Incorporating SLAM and mobile sensing for indoor CO2 monitoring and source position estimation

2021 
Abstract Indoor Air Quality (IAQ) monitoring is becoming an increasingly important topic since it critically affects occupants’ health, comfort, and safety, etc. Conventionally, monitoring sensors are distributed at stationary positions for measurement acquisitions, which cannot easily become wireless causing a high cost of infrastructure installation and maintenance. Furthermore, stationary sensing often incurs the problems of non-detection zones and low-granularity monitoring, especially in complex indoor scenarios where environmental factors are dynamic and non-convex functions. To address these critical issues, this paper proposes a mobile IAQ sensing using an automated robot equipped with one LIDAR and one CO2 sensor, to enable the prompt detection and positioning of contaminant sources (a CO2 contaminant source).
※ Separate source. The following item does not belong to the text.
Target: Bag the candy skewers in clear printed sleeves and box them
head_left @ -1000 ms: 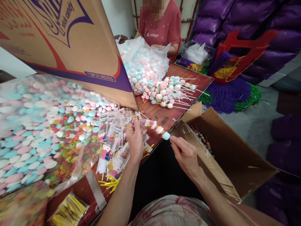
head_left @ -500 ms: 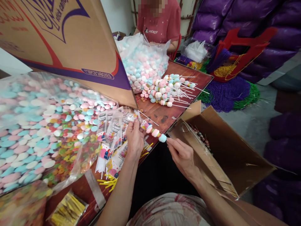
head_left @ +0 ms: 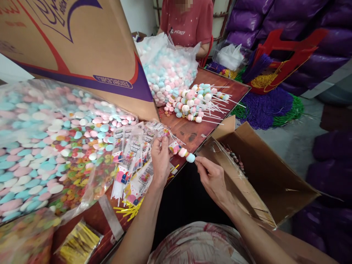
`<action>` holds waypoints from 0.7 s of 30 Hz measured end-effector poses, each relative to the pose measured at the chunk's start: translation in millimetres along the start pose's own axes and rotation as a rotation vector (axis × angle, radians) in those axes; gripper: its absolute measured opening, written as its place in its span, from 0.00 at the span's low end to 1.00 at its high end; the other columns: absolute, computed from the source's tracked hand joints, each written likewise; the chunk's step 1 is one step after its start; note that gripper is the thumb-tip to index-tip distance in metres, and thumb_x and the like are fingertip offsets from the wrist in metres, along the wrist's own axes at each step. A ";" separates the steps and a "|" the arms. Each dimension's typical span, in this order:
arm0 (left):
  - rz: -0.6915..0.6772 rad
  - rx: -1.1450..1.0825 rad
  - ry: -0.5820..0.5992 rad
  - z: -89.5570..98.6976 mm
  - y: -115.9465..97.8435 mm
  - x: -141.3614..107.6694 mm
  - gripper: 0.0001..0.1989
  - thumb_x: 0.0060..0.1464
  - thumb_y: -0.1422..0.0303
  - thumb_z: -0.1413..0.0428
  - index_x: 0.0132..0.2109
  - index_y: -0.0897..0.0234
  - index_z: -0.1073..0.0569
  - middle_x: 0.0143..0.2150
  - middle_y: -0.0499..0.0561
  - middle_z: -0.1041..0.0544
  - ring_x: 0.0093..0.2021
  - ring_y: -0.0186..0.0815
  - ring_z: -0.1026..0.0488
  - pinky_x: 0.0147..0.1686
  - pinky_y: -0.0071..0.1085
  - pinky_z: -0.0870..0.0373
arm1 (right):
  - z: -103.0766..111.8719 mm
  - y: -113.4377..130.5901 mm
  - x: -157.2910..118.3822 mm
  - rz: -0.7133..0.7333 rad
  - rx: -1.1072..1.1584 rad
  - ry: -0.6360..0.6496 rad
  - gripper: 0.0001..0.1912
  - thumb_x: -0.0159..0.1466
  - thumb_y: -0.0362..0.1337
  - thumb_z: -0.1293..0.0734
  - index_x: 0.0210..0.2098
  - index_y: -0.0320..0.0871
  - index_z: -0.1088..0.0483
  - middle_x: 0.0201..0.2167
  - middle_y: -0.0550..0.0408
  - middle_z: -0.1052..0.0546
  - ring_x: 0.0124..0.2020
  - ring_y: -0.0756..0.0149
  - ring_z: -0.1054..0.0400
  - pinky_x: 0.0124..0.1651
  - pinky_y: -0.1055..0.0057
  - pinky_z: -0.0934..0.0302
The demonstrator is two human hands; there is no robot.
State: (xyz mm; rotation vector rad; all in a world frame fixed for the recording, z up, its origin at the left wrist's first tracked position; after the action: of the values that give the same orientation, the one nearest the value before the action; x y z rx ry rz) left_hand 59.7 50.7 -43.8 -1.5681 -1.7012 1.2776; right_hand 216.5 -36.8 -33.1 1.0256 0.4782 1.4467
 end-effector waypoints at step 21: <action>0.115 0.097 0.226 -7.9 0.1 -17.5 0.17 0.51 0.54 0.37 0.36 0.64 0.27 0.34 0.52 0.22 0.38 0.39 0.20 0.34 0.29 0.24 | -42.3 10.6 -11.1 -0.633 0.831 0.231 0.13 0.65 0.46 0.36 0.30 0.44 0.36 0.17 0.66 0.41 0.16 0.77 0.56 0.19 0.76 0.60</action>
State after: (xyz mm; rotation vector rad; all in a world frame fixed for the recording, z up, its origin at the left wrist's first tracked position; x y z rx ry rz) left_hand 70.2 36.5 -36.3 -1.7017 -1.4083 1.1689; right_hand 174.9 -37.3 -50.0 1.1799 1.5070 0.7749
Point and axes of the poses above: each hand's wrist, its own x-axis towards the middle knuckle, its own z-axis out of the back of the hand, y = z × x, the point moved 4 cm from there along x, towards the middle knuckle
Both stationary sensing (with 9 CO2 sensors) and mobile sensing (a robot with one CO2 sensor) are evaluated in real-world experiments carried out in a typical laboratory room. The spatiotemporal analysis demonstrates that the automated mobile sensing is capable of efficient and agile IAQ survey. The heat maps of the CO2 concentration illustrate that mobile sensing observes better accuracy and granularity of the pollutant detections, as mobile sensing estimates the position of the CO2 source about 1.83 meters away from the ground truth position, in contrast with stationary sensing of 3.1 meters. The proposed autonomous and mobile IAQ monitoring consumes much less infrastructure (one sensor instead of nine stationary sensors), implementation complexity, and amount of data for communication and processing.